> _Work to be completed_: Return the lines below that carry the word "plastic".

Items listed in a dataset
-- Opening Marker --
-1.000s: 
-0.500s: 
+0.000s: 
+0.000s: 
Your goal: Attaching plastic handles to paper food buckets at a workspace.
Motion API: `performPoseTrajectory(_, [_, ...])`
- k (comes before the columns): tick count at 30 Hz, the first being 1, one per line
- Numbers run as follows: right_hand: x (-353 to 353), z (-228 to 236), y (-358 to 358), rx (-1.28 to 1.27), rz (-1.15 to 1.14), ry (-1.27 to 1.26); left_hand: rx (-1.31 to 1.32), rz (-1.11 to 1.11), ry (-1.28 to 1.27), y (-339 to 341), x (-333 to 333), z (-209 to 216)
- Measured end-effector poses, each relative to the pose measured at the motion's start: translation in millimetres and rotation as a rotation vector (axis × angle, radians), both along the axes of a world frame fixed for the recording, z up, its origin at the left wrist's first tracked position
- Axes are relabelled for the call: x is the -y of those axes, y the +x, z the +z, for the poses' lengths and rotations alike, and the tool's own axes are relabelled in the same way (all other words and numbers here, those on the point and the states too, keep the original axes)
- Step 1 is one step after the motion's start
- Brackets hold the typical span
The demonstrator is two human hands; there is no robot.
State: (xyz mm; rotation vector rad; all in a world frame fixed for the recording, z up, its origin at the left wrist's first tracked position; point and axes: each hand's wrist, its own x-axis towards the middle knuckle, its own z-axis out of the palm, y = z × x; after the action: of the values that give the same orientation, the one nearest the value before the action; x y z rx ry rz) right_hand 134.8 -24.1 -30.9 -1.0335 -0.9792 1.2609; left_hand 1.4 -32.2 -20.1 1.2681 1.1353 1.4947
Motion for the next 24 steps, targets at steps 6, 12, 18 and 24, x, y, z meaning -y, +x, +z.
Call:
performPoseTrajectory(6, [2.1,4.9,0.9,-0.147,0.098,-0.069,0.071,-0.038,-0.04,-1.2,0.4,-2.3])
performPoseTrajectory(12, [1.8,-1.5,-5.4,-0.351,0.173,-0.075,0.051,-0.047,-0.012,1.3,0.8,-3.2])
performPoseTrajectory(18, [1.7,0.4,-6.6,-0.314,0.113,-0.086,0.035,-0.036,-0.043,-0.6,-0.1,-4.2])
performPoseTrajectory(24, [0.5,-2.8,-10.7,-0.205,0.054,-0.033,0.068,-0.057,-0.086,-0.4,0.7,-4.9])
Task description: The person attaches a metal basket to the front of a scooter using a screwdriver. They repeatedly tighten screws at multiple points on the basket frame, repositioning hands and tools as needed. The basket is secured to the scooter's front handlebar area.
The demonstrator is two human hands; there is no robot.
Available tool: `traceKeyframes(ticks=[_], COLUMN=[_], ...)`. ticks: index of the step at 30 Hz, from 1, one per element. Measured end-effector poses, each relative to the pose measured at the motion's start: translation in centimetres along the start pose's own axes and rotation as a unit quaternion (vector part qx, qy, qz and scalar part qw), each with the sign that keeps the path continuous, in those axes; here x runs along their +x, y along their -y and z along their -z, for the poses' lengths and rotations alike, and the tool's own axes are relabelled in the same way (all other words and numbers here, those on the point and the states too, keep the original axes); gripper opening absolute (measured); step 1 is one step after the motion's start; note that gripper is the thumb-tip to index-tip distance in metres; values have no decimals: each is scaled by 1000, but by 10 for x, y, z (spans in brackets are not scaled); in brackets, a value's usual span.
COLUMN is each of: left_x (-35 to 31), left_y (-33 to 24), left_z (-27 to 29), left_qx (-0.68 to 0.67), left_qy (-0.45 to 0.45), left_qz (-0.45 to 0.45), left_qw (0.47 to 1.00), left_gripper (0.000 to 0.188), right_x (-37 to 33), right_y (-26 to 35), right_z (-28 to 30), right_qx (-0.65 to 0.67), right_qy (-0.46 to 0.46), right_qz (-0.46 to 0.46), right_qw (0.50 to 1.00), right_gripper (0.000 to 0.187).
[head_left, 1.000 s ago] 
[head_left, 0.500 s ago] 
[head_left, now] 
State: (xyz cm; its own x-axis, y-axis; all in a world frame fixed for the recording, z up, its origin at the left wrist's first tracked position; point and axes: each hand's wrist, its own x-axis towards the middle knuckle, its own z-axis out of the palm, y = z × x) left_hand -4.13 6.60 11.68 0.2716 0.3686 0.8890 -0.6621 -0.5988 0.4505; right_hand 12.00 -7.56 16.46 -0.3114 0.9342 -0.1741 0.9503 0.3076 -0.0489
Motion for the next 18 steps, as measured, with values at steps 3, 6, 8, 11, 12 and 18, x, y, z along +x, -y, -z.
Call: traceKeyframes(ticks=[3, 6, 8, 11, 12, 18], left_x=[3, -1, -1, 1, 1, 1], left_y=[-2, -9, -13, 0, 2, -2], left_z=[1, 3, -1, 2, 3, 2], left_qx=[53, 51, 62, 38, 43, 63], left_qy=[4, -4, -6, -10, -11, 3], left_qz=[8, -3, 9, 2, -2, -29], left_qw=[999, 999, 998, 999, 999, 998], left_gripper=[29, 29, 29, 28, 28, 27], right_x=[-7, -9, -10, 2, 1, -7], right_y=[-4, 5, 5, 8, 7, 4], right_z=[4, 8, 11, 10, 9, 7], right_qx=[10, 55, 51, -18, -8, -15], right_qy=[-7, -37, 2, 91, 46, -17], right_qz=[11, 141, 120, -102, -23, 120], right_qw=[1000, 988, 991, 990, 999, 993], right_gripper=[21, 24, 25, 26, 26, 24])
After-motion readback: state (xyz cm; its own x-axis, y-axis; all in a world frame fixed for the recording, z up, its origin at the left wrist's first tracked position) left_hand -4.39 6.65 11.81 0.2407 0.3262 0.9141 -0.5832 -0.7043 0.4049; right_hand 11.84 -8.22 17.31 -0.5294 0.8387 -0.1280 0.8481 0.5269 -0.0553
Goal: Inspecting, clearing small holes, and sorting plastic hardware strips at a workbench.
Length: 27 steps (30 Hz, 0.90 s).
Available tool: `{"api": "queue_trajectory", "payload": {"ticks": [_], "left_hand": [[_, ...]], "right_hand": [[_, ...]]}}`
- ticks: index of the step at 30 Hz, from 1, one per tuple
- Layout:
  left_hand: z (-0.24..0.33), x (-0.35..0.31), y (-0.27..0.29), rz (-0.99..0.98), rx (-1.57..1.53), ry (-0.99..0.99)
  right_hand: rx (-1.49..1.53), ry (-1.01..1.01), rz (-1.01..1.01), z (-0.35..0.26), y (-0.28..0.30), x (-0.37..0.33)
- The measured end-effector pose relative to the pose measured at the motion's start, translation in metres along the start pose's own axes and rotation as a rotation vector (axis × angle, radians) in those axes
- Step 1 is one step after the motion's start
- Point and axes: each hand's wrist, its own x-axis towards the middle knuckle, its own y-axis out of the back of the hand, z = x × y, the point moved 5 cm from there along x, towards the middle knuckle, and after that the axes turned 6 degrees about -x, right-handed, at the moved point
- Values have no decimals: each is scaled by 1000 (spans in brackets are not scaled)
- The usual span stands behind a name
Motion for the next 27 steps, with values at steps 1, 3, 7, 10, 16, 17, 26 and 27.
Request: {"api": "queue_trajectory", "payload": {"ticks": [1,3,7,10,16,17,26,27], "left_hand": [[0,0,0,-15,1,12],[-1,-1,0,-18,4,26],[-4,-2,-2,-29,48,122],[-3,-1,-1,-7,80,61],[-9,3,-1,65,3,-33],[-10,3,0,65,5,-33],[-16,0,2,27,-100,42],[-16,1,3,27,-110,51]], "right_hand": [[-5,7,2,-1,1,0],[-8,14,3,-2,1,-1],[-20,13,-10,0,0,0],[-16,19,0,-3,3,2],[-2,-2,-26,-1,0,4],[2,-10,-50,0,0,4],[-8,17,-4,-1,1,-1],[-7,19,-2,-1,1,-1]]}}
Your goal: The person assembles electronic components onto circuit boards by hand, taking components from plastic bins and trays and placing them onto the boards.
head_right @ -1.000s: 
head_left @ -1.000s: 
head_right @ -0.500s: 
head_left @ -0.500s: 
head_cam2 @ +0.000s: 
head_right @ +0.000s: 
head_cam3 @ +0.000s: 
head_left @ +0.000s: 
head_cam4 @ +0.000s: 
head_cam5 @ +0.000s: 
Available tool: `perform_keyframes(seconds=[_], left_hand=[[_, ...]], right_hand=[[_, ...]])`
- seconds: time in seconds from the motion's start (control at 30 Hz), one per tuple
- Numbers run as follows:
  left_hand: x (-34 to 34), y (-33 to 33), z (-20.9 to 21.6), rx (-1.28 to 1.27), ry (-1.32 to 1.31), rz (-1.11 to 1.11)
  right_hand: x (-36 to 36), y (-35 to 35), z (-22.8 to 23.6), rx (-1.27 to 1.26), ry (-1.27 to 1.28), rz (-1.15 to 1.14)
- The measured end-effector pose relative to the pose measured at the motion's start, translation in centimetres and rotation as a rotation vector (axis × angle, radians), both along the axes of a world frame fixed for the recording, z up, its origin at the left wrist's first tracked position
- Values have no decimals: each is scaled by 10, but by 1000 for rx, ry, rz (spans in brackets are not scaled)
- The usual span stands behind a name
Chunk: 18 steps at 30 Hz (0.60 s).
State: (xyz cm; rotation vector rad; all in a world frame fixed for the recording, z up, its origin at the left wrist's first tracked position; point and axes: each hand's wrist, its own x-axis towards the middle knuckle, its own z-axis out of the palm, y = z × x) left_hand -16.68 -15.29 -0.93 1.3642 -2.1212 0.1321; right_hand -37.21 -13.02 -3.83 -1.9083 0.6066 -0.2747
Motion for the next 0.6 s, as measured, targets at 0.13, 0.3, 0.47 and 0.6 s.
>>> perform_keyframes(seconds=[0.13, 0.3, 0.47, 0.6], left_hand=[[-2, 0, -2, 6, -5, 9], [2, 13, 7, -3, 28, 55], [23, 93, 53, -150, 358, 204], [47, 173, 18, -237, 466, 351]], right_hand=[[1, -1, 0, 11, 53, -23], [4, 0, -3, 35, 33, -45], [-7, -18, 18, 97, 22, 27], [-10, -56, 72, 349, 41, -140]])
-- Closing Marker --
> _Result for this task_:
Your goal: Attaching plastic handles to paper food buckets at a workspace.
Goal: Inspecting, clearing small holes, and sorting plastic hardware strips at a workbench.
Your goal: The person assembles electronic components onto circuit boards by hand, taking components from plastic bins and trays and placing them onto the boards.

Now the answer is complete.